I'm nothin' but a poor old woman that's spent her life raisin' up a
family, and what's a country to me unless I've got my sons?'"

The mother-heart! It beats to the same measure, be it Garibaldi's time
in Italy or war-time in Kentucky.

    And when Italy's made, for what end is it done
    If we have not a son?
        .    .    .    .    .    .    .    .
    When you have your country from mountain to sea,
    When King Victor has Italy's crown on his head.
    (And I have my dead.)

"If David and Jonathan had been on the same side," continued Aunt
Jane, "it would 'a' been easier for Mother; but she used to say it was
like havin' her heart torn in two, and one half of it was with David
and the other half with Jonathan, and she worried herself nearly crazy
over the fear that one of her boys might kill the other. And the
fightin' kept on, the battles longer and harder all the
time,--Manassas and Fort Donaldson and Pea Ridge and Mill Spring, and
there was hardly a time when it wasn't Kentuckian against Kentuckian,
and at last come the battle o' Shiloh."

On that fatal word Aunt Jane's voice broke. She turned away from me
and covered her face with her apron, and there was a long pause. The
rains of more than forty springs had cleansed the earth from the taint
of blood; grass and flowers and grain were growing over the old
battle-field; but, like the wand of a wizard, the rusty bayonet had
waved out of sight and out of mind the decades of peace, and her tears
flowed for a grief too deep to be healed by the flight of mortal
years.

Presently, with trembling hands she began arranging the boxes and
bundles on the shelves. There were no unfinished tasks in Aunt Jane's
life; the closet must be cleaned, and a story once begun must be told
to the end. She steadied her voice and went on.

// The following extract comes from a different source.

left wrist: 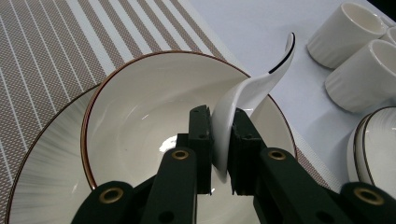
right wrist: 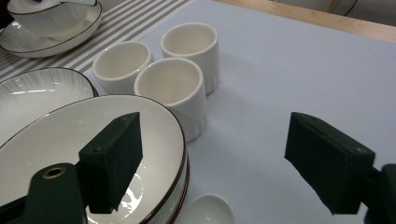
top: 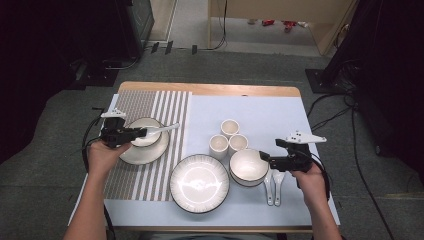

    [Illustration: "'DAVID! JONATHAN! MY BOYS! WHERE ARE YOU?'"
    _Page 257._]

"You know, honey," she said, "the battle o' Shiloh lasted two days and
the evenin' of the first day a curious thing happened. Mother was
stayin' with me, for Father was with the home gyards, and in them days
the women had to huddle up together and protect each other the best
they could. I was in the kitchen cookin' supper, and Mother was in the
front room sittin' in her old rockin' chair by the winder lookin' out
at the pretty sky, when the sun had about gone down. I could hear
her rockin' and the old chair creakin'. Pretty soon it got so dark I
couldn't see what I was doin', and I lit a candle, and jest as I was
settin' it on the shelf above the table, I heard Mother give a cry and
go runnin' to the front door. I picked up the candle and went out to
see what was the matter, but as I opened the door o' the front room a
gust o' wind blew out the candle, and I run out in the dark, and there
was Mother standin' in the door leanin' forward as if she was lookin'
and listenin', and before I could git to her she rushed out on the
porch and around the house callin' 'David! Jonathan! My boys! Where
are you?'

"I thought certain Mother had lost her mind, and I went after her and
caught her by the arm, and, says I, 'Mother, what on earth's the
matter? Come back in the house; you're gittin' your feet all wet with
the dew.' And she jerked away from me and went on clear around the
house lookin' in every dark place under the trees and the vines and
callin' her boys. And when she got to the front door again, she
stopped and said to me, 'Jane, didn't you hear the foot-steps?' And I
says, 'What foot-steps, Mother' and she says, 'Why, Jonathan and
David's, of course.' Says she, 'I heard 'em comin' up the front walk
jest like I've heard 'em a hundred times before, comin' in from the
field at night.' And she started around the house again, and says she,
'May be they're hidin' out somewhere tryin' to surprise me.'

"Well, it was the longest time before I could persuade Mother to come
in, and all the evenin' she talked about the footsteps and how plain
they sounded, and every now and then she'd go to the door and look and
listen and call their names.

"God only knows what she heard, but the next day we got news of the
fightin' at Shiloh, and David was there with General Johnston, and
Jonathan, he was with Grant."

She turned away, and again there was a long silence. To me who
listened the war was but a story on a printed page, but to her who
told the tale, it was a chapter of life written in tears and blood,
and better for Aunt Jane if the old bayonet had lain forever in the
soil of the far field. But again she took up the story.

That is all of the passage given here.